What you are asked to do: Give back exactly the lines of the material below that start at the line containing "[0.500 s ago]" and end at the line containing "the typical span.", and no others.

Data extract:
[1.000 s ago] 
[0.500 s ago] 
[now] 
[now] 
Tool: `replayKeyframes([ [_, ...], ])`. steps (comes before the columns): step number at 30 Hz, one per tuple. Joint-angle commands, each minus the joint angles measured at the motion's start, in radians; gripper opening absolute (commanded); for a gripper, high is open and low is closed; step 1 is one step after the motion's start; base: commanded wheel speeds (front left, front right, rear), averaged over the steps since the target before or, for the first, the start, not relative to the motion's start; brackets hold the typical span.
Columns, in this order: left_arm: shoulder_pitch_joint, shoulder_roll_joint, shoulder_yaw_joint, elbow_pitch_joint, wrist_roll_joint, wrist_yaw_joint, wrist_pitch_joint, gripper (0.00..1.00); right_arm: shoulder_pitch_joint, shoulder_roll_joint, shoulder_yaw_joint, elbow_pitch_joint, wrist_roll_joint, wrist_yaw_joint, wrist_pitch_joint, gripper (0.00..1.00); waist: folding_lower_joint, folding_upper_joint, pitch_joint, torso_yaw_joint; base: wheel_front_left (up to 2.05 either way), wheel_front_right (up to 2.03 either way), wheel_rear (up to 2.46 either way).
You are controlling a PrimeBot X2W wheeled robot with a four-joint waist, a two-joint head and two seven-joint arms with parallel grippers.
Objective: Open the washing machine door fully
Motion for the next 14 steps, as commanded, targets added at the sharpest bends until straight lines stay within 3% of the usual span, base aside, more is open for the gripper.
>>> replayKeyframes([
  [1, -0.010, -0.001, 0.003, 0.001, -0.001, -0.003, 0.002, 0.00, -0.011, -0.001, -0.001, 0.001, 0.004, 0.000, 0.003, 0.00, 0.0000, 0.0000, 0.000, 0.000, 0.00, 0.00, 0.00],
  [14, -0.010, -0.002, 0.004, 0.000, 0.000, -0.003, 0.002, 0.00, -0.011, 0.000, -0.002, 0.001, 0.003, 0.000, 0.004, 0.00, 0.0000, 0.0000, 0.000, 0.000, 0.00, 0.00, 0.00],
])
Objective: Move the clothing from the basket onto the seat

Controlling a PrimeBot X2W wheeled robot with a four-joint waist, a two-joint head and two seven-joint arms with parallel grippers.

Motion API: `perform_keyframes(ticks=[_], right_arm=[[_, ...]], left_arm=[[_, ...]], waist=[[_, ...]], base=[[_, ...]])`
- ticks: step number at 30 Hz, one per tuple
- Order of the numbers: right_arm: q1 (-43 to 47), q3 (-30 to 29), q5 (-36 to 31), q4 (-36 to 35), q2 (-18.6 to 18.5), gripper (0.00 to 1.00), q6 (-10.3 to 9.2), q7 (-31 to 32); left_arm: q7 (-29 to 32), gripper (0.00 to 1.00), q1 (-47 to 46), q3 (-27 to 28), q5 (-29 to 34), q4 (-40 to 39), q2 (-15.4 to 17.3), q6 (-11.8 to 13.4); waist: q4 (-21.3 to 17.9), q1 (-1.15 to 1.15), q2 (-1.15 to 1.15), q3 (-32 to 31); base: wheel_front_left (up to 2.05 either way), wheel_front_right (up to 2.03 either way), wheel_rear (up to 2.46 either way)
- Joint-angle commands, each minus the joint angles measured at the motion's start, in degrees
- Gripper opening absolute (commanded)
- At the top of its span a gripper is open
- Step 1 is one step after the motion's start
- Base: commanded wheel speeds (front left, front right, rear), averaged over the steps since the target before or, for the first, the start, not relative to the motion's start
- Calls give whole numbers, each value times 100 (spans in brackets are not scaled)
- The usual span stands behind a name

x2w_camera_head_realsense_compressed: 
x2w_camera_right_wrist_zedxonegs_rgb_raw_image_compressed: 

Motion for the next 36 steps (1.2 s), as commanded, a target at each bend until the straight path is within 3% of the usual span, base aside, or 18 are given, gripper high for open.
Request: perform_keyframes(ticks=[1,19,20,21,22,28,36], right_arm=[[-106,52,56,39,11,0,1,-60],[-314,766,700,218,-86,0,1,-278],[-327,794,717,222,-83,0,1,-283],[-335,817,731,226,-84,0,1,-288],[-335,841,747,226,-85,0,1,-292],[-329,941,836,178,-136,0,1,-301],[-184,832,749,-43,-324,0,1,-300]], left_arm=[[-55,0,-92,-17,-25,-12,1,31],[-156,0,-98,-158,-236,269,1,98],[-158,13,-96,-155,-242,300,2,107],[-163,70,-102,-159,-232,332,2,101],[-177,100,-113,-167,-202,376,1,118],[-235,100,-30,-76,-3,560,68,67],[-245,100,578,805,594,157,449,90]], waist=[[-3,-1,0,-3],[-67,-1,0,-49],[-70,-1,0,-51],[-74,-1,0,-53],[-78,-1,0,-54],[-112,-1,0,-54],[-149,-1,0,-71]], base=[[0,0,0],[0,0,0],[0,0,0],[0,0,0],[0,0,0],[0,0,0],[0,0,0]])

Result of this task:
[0.500 s ago] 
[now] 
[now] 
Tool: `replayKeyframes([ [_, ...], ])`. steps (comes before the columns): step number at 30 Hz, one per tuple. Joint-angle commands, each minus the joint angles measured at the motion's start, in radians; gripper opening absolute (commanded); for a gripper, high is open and low is closed; step 1 is one step after the motion's start; base: commanded wheel speeds (front left, front right, rear), averaged over the steps since the target before or, for the first, the start, not relative to the motion's start; brackets hold the typical span.

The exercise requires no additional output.